● WORK ORDER: Retype, word for word, every line from the one holding "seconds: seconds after" through the one holding "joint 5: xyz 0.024" in the entries below, both included, and only those lines.

----------

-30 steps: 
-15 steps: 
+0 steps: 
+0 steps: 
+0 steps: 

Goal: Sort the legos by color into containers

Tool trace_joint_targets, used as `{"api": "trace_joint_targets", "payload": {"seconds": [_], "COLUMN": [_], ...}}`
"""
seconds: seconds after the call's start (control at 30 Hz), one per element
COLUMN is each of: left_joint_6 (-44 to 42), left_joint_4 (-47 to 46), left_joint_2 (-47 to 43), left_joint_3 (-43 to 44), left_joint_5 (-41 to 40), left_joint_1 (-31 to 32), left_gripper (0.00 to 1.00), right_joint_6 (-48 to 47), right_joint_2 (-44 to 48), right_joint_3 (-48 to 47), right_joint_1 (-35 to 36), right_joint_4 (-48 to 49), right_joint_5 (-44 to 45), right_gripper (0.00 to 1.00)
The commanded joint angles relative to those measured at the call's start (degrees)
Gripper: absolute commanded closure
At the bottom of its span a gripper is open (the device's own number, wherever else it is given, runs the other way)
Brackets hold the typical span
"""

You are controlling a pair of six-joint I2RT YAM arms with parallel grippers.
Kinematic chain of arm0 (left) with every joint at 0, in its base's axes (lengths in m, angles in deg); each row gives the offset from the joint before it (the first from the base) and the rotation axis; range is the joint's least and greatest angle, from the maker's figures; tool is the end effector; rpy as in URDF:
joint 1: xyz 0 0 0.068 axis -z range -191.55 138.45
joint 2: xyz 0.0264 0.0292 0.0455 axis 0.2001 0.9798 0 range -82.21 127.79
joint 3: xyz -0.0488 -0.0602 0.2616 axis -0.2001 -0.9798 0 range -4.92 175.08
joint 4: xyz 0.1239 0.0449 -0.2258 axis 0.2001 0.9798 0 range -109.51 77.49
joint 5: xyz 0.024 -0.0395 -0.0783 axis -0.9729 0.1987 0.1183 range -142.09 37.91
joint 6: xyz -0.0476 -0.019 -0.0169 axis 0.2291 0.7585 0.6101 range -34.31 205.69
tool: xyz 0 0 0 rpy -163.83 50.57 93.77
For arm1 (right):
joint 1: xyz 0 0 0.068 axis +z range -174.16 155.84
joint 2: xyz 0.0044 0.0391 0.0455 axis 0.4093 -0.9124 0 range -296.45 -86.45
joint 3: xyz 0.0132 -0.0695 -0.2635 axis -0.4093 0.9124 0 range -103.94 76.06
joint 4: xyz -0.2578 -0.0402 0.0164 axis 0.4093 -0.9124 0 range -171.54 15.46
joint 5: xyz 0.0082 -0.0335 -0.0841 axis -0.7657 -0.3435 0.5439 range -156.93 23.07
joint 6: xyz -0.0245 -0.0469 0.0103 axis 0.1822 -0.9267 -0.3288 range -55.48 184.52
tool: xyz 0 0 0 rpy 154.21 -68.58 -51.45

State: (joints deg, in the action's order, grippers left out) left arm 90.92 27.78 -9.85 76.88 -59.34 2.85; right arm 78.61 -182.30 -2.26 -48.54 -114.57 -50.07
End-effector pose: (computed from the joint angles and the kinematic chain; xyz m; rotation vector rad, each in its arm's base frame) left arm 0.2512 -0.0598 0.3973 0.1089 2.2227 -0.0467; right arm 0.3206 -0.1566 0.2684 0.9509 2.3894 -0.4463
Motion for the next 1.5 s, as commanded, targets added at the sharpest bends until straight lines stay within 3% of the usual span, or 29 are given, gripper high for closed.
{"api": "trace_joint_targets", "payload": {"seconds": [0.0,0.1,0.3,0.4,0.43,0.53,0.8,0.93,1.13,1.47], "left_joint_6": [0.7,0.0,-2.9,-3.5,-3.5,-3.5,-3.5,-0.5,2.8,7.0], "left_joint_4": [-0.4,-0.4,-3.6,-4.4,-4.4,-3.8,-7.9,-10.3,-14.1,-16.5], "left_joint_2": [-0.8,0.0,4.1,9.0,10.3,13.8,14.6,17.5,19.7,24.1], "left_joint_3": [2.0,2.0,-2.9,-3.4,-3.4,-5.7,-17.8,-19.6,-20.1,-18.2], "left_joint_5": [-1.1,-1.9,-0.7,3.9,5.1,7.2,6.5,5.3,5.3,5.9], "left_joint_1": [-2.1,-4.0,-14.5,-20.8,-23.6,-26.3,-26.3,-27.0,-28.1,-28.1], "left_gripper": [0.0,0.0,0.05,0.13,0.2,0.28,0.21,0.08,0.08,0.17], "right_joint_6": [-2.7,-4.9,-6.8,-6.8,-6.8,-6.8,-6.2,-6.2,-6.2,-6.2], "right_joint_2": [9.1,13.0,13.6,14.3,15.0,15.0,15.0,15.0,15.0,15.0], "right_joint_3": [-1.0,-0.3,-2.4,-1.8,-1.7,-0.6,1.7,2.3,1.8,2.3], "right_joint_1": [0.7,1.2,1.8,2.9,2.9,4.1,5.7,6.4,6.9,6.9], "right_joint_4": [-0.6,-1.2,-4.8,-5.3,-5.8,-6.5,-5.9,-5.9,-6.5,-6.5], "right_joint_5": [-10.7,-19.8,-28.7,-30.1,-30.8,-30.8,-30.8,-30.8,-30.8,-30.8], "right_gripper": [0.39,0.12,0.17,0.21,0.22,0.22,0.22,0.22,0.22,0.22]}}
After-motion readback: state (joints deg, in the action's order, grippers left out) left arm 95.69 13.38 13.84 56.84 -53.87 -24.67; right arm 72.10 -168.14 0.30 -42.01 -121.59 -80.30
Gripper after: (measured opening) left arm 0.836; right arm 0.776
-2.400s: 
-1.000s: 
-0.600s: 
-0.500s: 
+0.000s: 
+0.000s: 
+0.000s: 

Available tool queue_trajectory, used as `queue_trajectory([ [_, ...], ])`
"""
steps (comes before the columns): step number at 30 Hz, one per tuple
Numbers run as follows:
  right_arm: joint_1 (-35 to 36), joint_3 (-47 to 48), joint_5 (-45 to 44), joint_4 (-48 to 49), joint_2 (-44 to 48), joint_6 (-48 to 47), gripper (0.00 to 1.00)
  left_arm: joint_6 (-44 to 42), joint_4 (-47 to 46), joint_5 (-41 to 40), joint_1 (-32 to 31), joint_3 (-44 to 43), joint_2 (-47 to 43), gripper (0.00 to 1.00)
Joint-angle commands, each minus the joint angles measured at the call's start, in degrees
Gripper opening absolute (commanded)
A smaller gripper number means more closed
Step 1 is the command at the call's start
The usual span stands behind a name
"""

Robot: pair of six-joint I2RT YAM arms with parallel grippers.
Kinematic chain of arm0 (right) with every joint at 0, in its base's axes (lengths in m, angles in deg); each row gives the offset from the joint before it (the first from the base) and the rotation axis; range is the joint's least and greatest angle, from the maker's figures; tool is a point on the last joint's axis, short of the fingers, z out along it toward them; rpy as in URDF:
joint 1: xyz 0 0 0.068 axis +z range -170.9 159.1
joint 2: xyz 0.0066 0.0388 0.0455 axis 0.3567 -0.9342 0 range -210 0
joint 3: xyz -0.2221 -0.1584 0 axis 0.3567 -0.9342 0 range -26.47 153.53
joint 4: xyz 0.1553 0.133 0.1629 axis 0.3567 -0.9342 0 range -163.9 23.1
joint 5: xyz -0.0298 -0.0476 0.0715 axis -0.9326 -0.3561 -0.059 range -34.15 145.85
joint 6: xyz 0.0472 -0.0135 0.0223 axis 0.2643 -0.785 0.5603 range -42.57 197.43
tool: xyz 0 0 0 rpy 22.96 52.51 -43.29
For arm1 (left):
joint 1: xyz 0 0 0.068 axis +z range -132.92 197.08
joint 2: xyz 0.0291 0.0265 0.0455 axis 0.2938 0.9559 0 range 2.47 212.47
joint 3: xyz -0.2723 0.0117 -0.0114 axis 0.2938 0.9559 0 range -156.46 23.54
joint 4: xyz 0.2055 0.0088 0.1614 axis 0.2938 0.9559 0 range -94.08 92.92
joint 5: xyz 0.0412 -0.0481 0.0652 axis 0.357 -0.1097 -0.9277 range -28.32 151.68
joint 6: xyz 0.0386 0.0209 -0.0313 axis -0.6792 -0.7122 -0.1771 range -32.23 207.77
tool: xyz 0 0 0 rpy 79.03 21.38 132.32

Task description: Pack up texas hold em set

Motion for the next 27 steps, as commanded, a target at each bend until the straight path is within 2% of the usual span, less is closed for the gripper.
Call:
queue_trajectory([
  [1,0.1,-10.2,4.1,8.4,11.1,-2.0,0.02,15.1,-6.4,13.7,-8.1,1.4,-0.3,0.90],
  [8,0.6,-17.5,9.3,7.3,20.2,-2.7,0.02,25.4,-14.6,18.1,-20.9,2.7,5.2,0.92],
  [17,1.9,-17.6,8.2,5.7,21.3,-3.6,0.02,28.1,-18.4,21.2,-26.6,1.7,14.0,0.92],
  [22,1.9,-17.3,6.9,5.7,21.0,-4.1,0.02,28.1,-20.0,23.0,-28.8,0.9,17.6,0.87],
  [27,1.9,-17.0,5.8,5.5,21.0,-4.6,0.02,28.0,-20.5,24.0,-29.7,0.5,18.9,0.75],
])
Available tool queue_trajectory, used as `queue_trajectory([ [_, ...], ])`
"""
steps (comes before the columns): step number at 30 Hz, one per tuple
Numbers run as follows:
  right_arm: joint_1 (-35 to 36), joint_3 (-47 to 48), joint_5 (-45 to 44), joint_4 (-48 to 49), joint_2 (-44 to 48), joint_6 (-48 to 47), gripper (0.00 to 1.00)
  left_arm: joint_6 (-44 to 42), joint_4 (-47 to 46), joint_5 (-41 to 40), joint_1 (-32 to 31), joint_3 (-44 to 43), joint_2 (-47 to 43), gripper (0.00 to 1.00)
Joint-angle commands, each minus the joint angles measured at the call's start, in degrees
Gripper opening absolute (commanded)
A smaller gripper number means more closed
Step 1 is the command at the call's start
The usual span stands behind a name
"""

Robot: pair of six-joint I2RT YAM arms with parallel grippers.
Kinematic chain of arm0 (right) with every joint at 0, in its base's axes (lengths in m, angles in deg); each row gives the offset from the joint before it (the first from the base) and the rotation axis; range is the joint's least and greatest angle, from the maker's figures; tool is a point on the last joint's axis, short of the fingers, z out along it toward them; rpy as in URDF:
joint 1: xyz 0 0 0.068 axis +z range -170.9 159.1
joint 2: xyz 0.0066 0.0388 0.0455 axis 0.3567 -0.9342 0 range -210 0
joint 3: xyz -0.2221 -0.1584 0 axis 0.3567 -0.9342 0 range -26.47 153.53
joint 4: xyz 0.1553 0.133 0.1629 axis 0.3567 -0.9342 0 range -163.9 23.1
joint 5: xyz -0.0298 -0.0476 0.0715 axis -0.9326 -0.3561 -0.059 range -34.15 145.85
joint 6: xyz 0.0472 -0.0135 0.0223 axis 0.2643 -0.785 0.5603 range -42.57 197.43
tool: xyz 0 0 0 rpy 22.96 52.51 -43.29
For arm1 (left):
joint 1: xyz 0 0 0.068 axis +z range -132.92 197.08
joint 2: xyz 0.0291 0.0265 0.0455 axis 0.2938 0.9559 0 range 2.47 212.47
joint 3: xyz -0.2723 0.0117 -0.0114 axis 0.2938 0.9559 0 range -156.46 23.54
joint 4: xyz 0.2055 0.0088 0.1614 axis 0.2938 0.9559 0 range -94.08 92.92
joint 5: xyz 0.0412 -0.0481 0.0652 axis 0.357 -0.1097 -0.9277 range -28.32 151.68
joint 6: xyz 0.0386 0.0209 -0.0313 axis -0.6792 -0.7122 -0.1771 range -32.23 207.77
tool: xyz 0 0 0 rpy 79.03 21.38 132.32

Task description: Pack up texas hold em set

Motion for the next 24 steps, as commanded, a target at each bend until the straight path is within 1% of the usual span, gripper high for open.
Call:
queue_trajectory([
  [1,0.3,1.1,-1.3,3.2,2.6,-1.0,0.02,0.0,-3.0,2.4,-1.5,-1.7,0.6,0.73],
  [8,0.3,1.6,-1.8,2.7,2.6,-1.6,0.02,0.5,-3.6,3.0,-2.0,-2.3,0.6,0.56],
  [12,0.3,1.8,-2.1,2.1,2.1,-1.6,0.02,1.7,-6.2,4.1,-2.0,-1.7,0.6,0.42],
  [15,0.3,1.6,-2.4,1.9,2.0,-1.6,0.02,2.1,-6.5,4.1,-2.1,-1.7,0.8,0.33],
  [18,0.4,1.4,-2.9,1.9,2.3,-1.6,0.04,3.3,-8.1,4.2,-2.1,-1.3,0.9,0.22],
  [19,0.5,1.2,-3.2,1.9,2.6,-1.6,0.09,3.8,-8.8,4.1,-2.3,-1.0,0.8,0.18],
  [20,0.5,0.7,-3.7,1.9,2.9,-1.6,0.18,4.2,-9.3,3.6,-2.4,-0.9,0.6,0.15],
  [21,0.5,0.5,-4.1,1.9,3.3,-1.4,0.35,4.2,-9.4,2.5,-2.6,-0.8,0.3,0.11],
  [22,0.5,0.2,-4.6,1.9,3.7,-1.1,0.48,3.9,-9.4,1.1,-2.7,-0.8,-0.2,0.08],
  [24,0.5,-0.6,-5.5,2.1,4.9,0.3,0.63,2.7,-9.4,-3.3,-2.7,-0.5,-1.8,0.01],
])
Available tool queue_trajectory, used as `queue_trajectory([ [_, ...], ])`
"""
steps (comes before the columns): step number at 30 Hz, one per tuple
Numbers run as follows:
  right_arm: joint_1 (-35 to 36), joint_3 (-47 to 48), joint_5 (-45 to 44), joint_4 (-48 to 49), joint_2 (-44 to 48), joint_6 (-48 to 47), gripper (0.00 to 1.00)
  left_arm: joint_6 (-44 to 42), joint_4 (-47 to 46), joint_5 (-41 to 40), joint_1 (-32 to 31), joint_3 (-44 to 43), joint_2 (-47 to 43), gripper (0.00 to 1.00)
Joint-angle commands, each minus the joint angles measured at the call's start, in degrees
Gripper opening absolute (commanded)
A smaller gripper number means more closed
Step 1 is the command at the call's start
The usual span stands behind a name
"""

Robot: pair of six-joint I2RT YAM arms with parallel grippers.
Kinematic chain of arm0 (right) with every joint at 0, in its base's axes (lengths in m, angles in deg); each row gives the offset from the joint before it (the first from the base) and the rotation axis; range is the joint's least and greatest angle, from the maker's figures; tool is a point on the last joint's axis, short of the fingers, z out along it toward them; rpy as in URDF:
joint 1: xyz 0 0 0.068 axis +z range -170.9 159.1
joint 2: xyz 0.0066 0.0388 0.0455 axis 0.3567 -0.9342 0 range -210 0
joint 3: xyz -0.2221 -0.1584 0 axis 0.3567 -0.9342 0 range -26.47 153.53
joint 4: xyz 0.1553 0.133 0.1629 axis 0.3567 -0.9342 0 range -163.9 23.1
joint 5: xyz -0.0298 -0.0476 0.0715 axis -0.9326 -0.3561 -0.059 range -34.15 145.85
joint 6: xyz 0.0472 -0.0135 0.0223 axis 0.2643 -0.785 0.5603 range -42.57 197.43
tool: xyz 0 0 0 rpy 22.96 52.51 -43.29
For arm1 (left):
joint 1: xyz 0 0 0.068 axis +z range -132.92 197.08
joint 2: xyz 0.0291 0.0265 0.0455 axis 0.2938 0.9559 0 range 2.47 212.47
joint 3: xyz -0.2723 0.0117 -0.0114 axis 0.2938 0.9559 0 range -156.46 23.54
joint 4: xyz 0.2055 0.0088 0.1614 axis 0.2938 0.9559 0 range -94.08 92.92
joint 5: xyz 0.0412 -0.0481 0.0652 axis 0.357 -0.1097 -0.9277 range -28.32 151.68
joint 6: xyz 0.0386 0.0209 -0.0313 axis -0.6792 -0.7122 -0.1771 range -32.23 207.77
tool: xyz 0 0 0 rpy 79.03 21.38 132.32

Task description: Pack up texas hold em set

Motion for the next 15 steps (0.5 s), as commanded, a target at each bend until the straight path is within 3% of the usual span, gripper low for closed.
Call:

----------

● YOUR SOLUTION:
seconds: seconds after the call's start (control at 30 Hz), one per element
COLUMN is each of: left_joint_6 (-44 to 42), left_joint_4 (-47 to 46), left_joint_2 (-47 to 43), left_joint_3 (-43 to 44), left_joint_5 (-41 to 40), left_joint_1 (-31 to 32), left_gripper (0.00 to 1.00), right_joint_6 (-48 to 47), right_joint_2 (-44 to 48), right_joint_3 (-48 to 47), right_joint_1 (-35 to 36), right_joint_4 (-48 to 49), right_joint_5 (-44 to 45), right_gripper (0.00 to 1.00)
The commanded joint angles relative to those measured at the call's start (degrees)
Gripper: absolute commanded closure
At the bottom of its span a gripper is open (the device's own number, wherever else it is given, runs the other way)
Brackets hold the typical span
"""

You are controlling a pair of six-joint I2RT YAM arms with parallel grippers.
Kinematic chain of arm0 (left) with every joint at 0, in its base's axes (lengths in m, angles in deg); each row gives the offset from the joint before it (the first from the base) and the rotation axis; range is the joint's least and greatest angle, from the maker's figures; tool is the end effector; rpy as in URDF:
joint 1: xyz 0 0 0.068 axis -z range -191.55 138.45
joint 2: xyz 0.0264 0.0292 0.0455 axis 0.2001 0.9798 0 range -82.21 127.79
joint 3: xyz -0.0488 -0.0602 0.2616 axis -0.2001 -0.9798 0 range -4.92 175.08
joint 4: xyz 0.1239 0.0449 -0.2258 axis 0.2001 0.9798 0 range -109.51 77.49
joint 5: xyz 0.024 -0.0395 -0.0783 axis -0.9729 0.1987 0.1183 range -142.09 37.91

Nothing further is required for this exercise.